Task to complete: Gather each line of the records where "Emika" appears.

# # # # # # #

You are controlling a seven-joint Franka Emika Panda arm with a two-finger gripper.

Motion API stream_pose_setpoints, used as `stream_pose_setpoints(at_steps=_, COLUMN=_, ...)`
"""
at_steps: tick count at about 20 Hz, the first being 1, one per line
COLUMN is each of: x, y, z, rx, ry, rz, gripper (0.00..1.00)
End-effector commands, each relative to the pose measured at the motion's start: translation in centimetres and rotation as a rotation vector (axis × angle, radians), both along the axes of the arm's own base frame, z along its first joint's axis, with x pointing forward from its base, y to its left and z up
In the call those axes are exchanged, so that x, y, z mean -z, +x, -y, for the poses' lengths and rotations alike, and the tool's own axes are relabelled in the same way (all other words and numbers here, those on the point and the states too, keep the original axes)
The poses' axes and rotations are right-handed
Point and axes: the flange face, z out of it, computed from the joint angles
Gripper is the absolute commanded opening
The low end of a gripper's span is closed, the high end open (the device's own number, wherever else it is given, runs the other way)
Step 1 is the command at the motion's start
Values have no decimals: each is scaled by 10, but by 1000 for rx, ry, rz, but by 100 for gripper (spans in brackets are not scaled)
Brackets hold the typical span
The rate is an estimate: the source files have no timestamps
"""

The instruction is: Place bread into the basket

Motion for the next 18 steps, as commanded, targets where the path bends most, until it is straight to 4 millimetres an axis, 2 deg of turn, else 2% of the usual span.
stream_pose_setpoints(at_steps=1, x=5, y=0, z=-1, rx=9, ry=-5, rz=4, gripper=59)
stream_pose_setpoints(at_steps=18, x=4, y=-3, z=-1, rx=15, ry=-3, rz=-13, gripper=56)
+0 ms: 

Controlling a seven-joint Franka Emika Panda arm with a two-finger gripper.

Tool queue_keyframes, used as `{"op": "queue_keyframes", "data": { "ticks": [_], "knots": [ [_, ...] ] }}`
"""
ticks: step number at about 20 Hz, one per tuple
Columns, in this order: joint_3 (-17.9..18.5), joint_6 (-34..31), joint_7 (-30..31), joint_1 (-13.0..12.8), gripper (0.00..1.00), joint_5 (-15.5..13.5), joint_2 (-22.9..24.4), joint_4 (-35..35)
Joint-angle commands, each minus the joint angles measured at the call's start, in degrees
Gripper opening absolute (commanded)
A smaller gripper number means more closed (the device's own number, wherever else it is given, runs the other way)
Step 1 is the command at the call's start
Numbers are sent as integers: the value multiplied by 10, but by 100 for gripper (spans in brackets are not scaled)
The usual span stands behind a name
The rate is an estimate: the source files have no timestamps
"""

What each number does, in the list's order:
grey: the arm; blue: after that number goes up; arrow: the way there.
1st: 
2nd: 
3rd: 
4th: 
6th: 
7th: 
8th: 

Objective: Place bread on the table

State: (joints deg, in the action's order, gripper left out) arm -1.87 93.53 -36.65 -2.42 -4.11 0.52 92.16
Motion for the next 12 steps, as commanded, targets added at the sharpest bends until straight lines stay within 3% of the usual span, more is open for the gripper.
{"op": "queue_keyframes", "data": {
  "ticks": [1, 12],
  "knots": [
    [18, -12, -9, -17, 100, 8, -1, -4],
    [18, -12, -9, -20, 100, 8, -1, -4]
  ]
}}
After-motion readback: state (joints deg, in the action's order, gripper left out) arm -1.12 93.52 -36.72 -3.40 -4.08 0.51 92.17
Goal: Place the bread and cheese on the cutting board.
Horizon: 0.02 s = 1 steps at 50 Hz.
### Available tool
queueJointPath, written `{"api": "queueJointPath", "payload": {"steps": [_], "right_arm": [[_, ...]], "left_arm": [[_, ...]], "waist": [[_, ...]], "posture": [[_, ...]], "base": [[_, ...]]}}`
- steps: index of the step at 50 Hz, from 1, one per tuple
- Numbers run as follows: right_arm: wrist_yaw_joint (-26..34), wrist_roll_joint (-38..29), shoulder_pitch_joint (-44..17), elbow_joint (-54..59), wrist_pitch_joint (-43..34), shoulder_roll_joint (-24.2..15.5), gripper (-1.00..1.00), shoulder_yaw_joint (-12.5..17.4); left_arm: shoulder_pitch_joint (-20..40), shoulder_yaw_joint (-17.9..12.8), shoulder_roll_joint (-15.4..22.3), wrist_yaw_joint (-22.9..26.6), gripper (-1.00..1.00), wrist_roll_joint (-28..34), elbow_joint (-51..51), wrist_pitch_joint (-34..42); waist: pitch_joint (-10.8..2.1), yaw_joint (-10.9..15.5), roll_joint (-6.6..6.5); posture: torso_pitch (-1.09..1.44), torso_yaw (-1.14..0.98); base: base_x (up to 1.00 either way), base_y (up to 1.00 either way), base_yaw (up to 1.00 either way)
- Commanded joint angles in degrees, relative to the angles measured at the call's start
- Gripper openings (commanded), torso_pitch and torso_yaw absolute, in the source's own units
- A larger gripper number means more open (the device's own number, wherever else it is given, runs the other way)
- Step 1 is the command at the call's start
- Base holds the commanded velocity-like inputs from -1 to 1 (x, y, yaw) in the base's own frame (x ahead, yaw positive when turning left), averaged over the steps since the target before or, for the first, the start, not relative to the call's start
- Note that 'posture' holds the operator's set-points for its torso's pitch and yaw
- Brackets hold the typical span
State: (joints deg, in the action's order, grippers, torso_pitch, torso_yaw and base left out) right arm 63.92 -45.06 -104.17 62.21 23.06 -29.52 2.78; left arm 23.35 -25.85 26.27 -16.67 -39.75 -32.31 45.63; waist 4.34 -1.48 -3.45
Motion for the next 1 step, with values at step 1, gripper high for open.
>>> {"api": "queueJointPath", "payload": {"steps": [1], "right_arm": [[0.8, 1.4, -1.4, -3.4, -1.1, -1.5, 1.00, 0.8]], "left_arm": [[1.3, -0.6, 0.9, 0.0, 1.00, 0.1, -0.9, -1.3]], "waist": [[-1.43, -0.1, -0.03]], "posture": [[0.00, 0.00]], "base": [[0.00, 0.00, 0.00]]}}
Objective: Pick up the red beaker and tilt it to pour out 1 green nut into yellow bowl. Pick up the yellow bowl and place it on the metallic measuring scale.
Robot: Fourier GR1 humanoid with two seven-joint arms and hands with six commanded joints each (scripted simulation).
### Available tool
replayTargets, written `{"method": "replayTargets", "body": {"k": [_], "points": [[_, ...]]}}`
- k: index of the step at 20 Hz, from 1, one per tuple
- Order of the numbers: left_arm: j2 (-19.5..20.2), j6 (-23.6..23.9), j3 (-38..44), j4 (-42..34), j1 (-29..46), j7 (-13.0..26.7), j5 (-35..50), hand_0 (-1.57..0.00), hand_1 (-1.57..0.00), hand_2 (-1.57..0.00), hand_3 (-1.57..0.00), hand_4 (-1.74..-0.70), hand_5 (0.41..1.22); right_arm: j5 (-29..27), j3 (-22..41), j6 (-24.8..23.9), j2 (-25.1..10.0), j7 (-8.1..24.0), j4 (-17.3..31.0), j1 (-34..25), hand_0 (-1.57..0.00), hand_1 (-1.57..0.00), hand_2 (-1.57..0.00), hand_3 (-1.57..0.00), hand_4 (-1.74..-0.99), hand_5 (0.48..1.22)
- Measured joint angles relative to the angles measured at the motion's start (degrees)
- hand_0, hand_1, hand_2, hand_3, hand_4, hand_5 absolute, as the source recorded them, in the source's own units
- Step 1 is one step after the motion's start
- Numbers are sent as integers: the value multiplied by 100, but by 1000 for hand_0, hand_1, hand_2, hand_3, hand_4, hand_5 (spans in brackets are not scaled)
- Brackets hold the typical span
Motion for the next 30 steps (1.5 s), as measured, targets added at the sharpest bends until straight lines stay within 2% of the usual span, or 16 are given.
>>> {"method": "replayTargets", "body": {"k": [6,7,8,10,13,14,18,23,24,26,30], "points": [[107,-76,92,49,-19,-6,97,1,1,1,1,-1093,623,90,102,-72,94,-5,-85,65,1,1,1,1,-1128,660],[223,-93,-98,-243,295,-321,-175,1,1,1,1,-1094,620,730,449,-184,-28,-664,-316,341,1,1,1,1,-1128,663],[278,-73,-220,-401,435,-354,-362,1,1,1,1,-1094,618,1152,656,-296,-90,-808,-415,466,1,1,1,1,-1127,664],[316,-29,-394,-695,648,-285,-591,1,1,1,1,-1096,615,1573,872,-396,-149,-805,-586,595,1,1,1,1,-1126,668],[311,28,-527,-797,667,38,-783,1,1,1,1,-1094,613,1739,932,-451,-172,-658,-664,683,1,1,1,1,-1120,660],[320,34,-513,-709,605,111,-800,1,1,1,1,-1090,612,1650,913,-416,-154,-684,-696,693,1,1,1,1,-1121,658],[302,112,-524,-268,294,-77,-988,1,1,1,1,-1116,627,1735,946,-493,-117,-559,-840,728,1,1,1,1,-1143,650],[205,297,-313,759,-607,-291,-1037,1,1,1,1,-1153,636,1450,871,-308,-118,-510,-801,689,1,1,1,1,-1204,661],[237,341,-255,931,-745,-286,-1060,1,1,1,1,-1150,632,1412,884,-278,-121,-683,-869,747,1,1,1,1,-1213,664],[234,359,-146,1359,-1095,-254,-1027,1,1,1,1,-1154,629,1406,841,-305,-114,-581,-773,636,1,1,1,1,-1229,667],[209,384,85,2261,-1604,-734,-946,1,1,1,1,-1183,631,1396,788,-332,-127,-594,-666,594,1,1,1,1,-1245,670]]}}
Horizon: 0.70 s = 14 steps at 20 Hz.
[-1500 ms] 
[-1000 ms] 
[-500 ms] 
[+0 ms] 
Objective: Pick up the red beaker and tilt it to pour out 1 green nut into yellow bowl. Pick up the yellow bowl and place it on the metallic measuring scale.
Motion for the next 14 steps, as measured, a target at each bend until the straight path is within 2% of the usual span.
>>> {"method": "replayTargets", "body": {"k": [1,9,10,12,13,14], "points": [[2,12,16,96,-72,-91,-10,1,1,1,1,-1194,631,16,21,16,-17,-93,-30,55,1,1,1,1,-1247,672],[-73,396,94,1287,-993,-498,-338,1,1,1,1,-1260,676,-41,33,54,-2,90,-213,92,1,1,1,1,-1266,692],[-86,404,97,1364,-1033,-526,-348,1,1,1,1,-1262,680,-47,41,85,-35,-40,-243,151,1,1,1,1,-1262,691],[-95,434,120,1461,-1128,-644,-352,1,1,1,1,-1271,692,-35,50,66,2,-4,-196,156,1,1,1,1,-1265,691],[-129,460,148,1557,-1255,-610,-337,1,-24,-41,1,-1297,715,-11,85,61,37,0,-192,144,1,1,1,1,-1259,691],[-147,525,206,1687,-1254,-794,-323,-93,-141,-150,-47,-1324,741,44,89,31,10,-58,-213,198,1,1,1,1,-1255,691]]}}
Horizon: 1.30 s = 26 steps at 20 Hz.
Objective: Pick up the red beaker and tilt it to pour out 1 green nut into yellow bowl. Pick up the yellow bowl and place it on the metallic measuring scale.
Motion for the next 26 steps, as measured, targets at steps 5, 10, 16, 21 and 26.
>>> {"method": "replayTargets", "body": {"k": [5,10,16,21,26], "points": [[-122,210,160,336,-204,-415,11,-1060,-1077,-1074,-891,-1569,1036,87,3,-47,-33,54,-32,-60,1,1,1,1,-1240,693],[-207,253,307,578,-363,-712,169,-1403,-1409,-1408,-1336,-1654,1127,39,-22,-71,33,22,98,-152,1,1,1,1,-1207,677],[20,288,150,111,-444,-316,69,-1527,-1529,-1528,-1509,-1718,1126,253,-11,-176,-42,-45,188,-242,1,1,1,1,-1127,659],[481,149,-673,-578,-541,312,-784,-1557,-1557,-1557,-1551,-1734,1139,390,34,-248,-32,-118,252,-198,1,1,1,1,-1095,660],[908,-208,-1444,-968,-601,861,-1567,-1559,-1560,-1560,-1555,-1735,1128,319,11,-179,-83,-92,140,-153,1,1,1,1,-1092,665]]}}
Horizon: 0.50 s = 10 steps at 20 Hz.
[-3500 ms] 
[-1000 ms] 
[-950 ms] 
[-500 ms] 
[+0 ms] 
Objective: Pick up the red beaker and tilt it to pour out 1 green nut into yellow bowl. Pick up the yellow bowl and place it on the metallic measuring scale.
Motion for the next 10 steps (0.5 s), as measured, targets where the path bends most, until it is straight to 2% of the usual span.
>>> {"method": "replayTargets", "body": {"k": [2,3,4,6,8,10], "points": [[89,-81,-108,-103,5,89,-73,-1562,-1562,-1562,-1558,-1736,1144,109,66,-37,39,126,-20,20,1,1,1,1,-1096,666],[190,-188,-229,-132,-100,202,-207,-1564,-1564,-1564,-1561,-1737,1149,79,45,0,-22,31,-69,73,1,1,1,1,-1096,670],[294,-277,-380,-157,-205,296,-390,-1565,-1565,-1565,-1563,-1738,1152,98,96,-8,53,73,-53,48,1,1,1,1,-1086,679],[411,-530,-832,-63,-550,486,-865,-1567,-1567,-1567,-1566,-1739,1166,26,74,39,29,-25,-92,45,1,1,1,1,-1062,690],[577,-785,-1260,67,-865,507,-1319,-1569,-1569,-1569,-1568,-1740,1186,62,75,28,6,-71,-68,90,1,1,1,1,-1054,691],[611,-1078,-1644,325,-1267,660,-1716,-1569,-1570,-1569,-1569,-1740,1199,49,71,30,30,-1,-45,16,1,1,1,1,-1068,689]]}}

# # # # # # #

Reply to the exercise:
You are controlling a seven-joint Franka Emika Panda arm with a two-finger gripper.
Controlling a seven-joint Franka Emika Panda arm with a two-finger gripper.

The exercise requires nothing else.